__Exercise description__:
All lines before the one containing "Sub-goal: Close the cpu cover", plus that line itself, are to be printed exactly as they appear below.

__Exercise data__:
----

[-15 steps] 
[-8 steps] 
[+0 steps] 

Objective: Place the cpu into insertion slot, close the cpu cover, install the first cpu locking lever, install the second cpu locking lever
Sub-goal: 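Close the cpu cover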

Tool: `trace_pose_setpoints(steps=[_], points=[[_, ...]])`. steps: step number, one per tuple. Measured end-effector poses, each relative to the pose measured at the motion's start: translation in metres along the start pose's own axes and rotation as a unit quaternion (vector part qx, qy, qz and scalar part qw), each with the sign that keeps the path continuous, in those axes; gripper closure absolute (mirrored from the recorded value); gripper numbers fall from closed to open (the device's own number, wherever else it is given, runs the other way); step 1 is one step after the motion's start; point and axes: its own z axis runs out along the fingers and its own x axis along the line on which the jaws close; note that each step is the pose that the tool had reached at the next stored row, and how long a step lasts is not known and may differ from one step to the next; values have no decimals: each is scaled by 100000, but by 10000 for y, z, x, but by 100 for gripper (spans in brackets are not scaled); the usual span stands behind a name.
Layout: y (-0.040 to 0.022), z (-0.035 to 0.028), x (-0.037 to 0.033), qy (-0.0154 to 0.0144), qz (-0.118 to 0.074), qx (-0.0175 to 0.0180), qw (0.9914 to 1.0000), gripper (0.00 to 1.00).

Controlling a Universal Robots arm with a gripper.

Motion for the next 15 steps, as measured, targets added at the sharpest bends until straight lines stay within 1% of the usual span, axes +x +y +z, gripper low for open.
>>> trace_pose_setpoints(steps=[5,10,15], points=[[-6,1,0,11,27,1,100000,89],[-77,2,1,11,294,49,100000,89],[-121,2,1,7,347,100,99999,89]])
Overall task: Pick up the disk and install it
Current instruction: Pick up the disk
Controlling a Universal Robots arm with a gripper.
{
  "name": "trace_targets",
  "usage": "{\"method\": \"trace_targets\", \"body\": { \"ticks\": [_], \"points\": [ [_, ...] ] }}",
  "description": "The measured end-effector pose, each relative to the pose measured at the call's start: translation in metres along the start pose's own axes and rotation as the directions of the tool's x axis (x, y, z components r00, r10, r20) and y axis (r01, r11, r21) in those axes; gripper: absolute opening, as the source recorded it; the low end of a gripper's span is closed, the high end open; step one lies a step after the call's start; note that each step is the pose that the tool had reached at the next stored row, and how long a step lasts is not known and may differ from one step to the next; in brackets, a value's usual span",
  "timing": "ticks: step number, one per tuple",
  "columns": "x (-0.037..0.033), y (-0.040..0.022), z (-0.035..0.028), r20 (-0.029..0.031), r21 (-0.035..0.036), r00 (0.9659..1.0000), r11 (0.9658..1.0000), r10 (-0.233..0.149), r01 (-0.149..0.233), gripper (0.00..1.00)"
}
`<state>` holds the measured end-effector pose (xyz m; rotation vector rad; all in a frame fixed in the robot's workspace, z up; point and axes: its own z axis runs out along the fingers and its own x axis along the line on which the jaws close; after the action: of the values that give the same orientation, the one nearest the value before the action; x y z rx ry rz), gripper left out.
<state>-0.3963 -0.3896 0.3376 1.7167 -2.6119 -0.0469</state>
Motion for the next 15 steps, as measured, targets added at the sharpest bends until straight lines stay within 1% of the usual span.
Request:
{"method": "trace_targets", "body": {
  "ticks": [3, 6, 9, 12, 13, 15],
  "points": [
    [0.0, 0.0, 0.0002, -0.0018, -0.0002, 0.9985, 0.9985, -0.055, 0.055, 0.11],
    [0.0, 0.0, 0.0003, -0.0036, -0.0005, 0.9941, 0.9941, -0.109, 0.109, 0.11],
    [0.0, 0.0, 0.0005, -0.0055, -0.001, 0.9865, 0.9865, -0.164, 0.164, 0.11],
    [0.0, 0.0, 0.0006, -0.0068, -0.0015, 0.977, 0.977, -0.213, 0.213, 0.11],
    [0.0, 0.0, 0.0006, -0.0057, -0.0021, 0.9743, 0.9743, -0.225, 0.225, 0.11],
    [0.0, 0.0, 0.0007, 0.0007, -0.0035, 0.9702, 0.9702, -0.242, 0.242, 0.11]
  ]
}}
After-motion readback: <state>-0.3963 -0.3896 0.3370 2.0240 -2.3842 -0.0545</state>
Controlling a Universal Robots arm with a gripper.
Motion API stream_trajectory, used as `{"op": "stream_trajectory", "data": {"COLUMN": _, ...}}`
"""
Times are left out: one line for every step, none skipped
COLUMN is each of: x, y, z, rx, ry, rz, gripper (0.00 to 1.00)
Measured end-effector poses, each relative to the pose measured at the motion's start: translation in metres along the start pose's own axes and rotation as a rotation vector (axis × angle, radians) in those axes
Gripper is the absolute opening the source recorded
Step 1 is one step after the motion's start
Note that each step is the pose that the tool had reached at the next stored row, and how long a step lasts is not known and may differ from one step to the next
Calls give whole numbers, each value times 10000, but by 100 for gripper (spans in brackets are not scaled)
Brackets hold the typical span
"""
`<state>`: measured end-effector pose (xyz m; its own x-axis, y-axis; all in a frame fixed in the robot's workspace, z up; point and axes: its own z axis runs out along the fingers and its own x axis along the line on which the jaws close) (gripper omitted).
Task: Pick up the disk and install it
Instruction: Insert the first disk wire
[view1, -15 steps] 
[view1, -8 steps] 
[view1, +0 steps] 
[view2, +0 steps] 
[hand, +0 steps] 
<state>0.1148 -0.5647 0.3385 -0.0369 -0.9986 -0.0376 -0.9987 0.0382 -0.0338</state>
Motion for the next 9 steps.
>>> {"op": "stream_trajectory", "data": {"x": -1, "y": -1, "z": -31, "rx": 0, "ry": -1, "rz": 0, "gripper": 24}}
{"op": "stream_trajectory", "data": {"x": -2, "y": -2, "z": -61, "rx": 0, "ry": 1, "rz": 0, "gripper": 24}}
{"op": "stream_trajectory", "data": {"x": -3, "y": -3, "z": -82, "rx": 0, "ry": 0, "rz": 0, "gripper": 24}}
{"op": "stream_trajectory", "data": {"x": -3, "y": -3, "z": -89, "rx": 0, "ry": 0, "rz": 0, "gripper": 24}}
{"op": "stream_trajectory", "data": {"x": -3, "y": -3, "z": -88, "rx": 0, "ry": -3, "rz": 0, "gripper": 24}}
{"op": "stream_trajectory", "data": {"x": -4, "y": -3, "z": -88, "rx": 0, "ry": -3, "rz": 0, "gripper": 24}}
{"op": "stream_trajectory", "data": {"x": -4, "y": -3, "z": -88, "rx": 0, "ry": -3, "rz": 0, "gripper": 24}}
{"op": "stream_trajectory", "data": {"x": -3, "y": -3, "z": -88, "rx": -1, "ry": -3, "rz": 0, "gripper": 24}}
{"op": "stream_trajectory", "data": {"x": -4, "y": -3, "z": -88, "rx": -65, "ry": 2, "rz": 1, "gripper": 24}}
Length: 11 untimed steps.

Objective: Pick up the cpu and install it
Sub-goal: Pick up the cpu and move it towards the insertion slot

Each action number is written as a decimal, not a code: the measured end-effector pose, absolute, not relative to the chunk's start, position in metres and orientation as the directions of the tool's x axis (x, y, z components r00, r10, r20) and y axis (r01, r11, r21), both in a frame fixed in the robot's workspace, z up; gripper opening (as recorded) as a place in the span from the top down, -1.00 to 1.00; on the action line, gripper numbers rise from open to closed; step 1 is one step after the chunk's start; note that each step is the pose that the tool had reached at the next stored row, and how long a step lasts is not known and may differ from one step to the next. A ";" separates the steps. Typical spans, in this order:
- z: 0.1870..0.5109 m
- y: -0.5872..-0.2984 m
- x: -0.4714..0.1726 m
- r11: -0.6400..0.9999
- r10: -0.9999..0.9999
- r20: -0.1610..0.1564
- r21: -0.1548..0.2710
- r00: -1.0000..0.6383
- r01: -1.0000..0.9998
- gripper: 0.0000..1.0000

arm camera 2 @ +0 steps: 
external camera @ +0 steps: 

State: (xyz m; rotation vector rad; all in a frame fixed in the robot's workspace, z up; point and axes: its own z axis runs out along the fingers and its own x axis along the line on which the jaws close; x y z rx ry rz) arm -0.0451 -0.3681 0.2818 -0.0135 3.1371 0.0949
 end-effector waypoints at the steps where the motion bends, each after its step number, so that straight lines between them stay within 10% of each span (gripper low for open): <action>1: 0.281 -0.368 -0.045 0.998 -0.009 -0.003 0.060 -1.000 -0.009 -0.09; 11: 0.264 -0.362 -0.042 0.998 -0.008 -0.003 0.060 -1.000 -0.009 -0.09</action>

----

__Answer section__:
[-15 steps] 
[-8 steps] 
[+0 steps] 

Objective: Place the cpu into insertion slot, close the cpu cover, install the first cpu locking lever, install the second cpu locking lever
Sub-goal: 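Close the cpu cover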

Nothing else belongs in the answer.